-- What needs to be done --
Which lines of the records below contain the string "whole"? Report each of them.
---
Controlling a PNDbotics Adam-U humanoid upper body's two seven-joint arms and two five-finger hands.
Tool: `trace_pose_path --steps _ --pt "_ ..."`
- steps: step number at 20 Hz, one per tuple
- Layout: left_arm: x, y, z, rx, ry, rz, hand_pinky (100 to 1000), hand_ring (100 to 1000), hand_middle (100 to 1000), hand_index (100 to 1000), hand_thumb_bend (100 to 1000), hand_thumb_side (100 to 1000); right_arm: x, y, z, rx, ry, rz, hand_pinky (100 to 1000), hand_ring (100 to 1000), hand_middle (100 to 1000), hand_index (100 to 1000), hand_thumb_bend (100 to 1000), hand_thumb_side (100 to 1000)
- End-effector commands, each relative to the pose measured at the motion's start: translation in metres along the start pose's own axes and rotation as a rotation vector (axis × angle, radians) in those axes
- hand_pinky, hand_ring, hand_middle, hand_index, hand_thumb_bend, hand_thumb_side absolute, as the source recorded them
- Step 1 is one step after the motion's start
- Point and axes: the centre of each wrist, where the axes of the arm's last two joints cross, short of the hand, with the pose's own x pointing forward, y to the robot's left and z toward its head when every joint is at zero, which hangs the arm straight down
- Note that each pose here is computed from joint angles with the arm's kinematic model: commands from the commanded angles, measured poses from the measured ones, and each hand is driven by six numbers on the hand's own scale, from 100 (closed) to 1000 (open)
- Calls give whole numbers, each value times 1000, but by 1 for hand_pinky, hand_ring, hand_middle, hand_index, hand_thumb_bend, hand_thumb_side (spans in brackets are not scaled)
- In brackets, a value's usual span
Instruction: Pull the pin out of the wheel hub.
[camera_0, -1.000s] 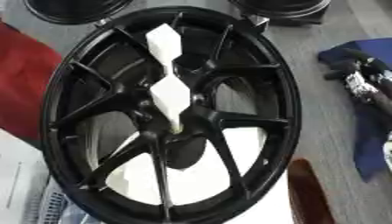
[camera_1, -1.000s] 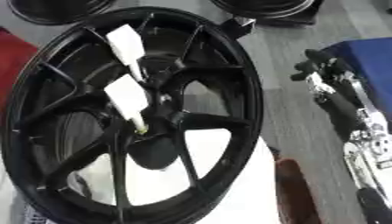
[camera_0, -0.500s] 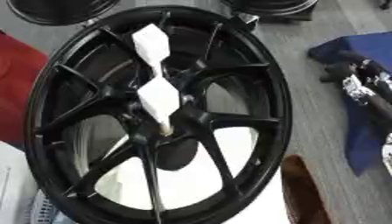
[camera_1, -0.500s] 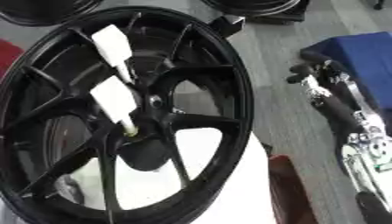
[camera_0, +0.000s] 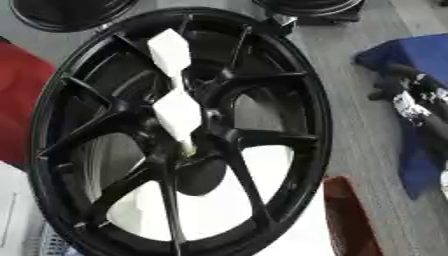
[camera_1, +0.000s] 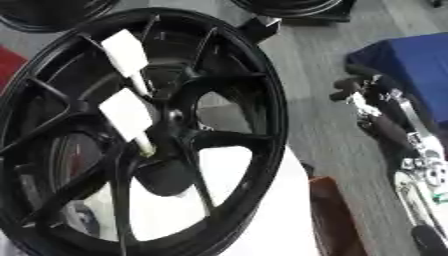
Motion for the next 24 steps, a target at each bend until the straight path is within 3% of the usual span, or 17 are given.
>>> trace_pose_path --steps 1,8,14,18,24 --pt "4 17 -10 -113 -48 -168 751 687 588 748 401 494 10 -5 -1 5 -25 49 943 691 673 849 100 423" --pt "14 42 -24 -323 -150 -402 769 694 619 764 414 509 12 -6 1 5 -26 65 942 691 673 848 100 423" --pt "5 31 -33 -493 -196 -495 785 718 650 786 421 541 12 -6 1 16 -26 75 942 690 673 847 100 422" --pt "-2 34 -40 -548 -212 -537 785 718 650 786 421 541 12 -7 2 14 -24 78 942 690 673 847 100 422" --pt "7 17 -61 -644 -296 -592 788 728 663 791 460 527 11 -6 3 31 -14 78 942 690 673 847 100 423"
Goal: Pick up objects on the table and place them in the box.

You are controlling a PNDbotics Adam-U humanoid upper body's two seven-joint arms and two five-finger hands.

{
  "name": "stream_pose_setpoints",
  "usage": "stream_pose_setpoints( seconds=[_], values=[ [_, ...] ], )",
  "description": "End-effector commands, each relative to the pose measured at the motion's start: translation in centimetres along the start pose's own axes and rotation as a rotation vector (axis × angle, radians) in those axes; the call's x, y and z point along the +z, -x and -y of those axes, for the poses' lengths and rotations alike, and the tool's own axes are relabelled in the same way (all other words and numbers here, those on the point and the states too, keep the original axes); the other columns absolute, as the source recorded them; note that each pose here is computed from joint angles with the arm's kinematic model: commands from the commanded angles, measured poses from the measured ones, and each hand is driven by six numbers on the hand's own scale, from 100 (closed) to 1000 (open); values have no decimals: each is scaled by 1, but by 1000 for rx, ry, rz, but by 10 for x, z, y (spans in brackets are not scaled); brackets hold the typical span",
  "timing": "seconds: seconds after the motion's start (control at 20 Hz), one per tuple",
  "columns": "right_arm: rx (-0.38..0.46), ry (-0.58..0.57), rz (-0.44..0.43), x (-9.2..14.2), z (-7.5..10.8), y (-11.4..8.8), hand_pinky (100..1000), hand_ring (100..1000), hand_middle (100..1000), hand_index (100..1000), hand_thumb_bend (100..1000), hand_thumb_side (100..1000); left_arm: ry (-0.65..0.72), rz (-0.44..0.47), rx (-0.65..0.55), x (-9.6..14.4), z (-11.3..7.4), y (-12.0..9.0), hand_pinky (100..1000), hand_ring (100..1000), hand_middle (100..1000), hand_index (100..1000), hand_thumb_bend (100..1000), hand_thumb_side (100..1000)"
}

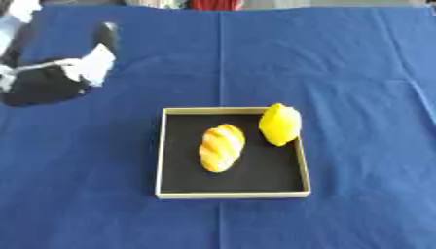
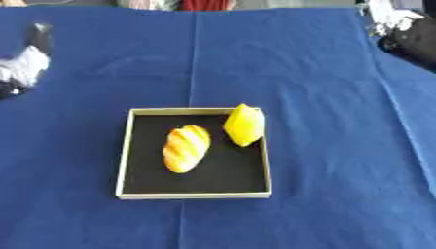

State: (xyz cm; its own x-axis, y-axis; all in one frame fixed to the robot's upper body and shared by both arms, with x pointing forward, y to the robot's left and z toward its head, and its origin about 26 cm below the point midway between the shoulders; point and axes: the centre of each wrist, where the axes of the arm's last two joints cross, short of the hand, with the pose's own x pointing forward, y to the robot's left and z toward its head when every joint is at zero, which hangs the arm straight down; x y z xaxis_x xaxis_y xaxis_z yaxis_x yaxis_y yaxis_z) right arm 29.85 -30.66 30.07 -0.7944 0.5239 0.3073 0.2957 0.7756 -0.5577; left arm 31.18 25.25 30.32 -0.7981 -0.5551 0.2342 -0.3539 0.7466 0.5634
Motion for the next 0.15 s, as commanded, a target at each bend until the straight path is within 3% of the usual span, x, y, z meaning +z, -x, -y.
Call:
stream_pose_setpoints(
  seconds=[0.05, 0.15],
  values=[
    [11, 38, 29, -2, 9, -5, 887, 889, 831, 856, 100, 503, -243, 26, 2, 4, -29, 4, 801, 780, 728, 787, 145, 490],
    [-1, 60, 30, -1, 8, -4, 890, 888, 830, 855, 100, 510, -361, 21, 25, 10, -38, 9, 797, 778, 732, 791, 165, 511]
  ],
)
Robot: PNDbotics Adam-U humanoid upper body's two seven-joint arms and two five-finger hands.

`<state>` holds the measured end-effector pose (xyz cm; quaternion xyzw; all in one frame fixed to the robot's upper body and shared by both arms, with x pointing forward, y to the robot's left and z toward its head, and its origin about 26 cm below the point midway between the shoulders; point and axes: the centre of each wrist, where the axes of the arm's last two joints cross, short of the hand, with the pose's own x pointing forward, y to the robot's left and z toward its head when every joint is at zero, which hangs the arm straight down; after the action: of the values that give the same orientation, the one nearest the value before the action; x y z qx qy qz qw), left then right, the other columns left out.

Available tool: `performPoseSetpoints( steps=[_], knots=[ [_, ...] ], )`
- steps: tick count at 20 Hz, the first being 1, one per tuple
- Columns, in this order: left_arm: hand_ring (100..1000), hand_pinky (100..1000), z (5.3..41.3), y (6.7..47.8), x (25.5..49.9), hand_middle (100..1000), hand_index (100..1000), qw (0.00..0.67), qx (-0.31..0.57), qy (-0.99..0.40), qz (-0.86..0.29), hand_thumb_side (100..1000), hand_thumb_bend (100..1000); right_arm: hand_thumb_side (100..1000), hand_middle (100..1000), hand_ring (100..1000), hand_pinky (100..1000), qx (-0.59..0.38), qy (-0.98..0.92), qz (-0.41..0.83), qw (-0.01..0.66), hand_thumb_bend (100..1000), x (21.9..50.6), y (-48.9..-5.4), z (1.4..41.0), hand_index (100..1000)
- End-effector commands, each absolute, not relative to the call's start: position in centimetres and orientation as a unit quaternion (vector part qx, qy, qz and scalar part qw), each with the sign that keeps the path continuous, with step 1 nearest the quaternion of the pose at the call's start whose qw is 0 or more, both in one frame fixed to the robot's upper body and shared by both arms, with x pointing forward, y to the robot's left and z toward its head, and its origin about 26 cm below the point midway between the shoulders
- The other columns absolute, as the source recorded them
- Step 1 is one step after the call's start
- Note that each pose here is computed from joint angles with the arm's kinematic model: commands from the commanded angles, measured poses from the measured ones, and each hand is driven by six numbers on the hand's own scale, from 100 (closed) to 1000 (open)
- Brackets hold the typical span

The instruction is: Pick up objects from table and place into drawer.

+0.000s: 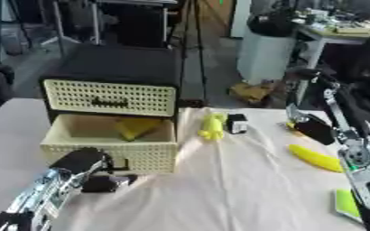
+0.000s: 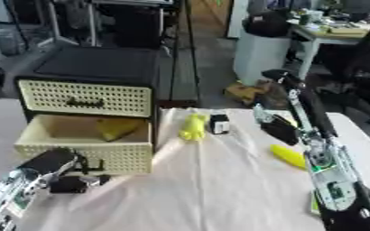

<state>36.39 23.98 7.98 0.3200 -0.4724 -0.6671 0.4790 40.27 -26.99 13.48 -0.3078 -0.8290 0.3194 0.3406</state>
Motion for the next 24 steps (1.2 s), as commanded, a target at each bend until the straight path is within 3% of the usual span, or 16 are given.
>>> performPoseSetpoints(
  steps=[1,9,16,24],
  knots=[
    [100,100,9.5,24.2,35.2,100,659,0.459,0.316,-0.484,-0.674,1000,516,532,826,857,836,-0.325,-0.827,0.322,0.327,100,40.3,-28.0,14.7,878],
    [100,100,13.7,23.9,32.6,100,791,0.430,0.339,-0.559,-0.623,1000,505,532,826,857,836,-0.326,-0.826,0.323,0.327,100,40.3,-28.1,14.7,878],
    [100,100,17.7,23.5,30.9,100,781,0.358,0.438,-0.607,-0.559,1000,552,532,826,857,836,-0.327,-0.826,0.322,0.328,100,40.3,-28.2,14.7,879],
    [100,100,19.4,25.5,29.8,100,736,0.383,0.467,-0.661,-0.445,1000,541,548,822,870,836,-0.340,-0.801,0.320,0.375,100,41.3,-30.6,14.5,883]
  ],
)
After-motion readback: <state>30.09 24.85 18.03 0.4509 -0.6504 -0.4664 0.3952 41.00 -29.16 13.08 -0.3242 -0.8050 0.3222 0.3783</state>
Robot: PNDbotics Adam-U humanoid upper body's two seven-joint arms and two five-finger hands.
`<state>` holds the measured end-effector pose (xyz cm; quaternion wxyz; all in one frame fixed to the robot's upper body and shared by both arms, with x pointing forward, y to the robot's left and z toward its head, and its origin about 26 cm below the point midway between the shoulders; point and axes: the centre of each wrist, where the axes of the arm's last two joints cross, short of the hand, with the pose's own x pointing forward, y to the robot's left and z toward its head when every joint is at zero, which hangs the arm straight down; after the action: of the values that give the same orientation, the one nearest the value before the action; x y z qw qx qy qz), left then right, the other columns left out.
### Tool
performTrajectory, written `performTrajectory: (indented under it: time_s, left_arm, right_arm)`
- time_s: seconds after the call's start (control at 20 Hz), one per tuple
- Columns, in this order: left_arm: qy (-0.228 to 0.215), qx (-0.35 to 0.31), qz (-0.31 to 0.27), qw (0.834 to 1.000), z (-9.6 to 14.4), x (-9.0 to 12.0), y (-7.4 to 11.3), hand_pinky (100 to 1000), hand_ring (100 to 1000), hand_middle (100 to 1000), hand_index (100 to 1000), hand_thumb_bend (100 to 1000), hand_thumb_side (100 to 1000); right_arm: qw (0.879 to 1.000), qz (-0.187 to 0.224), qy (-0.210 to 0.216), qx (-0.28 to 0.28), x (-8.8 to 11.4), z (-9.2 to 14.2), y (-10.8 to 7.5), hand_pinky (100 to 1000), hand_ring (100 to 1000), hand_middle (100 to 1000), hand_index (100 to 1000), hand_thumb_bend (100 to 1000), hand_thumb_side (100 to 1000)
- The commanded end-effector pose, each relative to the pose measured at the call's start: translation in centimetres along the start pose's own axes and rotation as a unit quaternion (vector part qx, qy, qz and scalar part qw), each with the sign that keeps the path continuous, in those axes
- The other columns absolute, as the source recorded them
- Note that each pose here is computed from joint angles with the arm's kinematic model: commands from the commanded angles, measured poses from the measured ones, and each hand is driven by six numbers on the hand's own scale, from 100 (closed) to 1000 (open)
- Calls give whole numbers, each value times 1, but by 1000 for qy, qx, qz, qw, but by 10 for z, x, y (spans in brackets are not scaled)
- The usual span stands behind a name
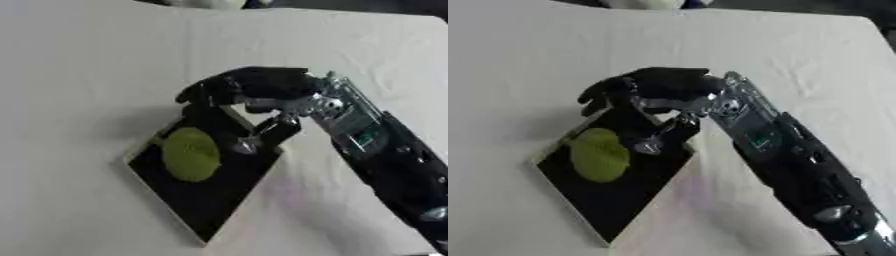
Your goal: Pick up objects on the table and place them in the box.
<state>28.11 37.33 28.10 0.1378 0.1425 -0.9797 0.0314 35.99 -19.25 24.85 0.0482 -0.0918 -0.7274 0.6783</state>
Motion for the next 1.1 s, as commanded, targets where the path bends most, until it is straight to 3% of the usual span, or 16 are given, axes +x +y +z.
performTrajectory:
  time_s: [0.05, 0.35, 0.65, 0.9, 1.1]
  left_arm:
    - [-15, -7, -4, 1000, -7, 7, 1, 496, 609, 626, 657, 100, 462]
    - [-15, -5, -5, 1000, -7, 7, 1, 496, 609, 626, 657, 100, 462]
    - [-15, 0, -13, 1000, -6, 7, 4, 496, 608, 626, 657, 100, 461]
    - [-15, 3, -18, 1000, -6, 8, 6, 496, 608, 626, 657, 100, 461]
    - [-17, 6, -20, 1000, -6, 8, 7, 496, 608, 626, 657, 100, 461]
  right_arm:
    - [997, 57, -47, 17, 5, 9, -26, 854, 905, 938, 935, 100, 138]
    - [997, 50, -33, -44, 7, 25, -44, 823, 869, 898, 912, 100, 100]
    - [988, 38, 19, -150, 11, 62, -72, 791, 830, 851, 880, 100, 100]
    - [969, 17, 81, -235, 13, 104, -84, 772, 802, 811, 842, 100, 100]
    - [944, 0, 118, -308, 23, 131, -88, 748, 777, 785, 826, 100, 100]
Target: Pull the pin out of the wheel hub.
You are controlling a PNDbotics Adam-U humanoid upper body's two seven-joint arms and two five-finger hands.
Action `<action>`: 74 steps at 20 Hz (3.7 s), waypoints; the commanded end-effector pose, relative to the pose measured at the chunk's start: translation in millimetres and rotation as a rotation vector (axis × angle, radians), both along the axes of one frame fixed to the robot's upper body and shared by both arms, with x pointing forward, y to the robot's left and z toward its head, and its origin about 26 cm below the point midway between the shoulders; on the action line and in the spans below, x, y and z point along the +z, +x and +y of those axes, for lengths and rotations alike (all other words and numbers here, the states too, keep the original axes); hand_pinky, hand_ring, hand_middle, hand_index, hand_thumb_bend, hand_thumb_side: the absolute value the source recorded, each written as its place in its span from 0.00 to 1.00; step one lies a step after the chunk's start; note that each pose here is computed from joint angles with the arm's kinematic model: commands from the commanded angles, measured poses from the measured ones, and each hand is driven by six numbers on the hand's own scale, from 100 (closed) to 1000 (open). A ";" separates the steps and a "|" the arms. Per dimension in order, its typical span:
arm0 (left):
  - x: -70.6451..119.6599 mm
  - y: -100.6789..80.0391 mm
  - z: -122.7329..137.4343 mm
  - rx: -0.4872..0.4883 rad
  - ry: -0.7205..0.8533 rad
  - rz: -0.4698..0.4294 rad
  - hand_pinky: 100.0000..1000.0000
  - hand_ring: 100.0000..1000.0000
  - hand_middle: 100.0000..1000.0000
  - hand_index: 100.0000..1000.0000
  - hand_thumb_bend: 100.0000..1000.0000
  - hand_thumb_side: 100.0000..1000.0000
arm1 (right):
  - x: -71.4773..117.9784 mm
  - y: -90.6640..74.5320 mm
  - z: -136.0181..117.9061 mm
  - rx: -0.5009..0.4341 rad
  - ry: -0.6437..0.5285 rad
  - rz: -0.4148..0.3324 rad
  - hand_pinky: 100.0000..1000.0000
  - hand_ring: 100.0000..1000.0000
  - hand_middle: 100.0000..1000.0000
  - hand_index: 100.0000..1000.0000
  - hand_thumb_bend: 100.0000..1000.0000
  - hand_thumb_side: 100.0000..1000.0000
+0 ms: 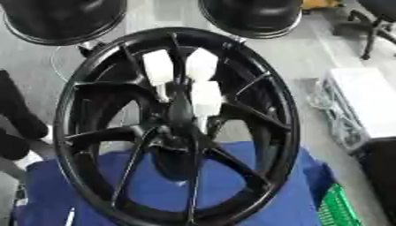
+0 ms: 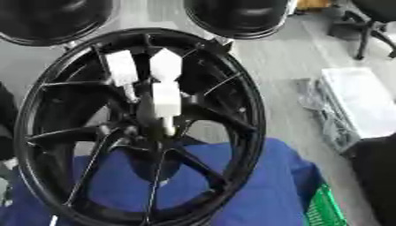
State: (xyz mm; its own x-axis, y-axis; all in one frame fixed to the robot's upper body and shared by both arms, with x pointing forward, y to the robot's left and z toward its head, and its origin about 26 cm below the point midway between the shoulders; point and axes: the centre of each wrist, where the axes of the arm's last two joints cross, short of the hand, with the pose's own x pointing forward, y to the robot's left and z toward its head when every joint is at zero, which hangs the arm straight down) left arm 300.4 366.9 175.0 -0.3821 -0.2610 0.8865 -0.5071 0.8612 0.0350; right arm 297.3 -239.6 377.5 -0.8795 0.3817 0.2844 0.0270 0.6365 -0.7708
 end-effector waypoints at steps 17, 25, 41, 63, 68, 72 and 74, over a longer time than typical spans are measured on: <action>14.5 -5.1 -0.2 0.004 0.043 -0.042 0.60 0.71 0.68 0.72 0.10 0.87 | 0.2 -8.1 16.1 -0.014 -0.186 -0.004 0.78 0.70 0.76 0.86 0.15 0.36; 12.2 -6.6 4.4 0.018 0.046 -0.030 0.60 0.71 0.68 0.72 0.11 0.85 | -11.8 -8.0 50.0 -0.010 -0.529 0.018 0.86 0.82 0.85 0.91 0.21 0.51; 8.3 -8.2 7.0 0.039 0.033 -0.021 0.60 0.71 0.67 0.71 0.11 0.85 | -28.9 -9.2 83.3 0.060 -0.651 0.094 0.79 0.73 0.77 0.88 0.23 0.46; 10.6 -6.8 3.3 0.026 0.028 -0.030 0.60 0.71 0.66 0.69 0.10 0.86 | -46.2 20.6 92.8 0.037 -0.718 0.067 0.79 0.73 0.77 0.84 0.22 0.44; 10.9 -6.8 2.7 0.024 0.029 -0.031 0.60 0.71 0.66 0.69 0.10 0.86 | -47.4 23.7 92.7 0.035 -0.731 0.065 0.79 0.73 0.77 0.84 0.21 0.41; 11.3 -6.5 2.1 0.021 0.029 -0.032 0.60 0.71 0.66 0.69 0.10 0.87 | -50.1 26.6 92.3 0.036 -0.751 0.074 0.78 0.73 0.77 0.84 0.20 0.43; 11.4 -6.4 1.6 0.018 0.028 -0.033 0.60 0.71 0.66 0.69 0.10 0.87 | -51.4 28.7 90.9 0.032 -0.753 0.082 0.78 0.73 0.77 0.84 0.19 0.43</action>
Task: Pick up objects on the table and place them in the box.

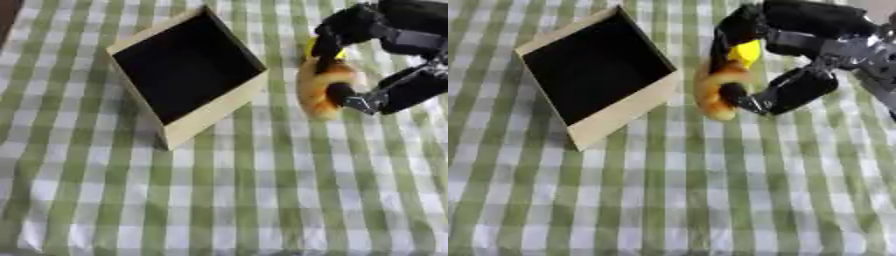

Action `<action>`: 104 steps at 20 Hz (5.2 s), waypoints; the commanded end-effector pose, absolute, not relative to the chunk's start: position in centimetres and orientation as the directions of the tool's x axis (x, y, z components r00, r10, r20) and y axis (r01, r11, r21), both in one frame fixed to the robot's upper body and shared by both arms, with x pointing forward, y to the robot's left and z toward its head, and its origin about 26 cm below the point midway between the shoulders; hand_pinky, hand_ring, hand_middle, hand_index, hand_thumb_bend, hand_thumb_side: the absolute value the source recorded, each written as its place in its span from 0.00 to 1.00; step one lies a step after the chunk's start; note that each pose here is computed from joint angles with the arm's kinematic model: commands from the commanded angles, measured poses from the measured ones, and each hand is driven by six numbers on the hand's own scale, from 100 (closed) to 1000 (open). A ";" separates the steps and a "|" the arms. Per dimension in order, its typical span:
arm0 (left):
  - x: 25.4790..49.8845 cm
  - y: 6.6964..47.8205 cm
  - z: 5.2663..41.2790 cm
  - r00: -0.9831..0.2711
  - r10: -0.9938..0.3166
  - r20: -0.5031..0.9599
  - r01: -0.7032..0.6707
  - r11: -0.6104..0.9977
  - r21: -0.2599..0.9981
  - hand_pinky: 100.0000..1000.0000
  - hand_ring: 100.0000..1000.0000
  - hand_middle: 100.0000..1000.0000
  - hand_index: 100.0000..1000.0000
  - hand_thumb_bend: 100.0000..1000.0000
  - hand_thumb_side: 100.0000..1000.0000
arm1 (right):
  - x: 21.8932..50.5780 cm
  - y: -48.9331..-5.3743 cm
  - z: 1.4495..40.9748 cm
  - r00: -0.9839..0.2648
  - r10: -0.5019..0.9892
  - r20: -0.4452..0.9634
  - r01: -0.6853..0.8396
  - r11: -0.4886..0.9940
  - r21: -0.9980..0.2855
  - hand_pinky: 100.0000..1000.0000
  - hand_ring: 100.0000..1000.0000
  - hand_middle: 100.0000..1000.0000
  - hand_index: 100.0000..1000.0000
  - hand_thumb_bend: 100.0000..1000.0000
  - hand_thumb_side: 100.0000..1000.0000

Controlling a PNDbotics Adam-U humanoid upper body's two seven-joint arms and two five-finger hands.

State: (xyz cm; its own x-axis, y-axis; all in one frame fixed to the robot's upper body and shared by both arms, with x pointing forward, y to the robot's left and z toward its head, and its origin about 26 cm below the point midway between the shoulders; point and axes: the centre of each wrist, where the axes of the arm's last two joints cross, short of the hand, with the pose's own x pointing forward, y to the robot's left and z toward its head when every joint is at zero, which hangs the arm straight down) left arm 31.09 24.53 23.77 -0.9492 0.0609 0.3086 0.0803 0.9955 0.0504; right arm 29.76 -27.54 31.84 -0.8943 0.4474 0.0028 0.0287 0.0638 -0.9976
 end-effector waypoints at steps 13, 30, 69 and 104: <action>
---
-- Result for this task --
- Calls give whole numbers, each value times 1000, but by 1 for hand_pinky, hand_ring, hand_middle, hand_index, hand_thumb_bend, hand_thumb_side (spans in brackets are not scaled)
- Calls give whole numbers, each value times 1, but by 1000 for qy, qx, qz, qw, but by 10 for z, x, y (spans in brackets are not scaled)

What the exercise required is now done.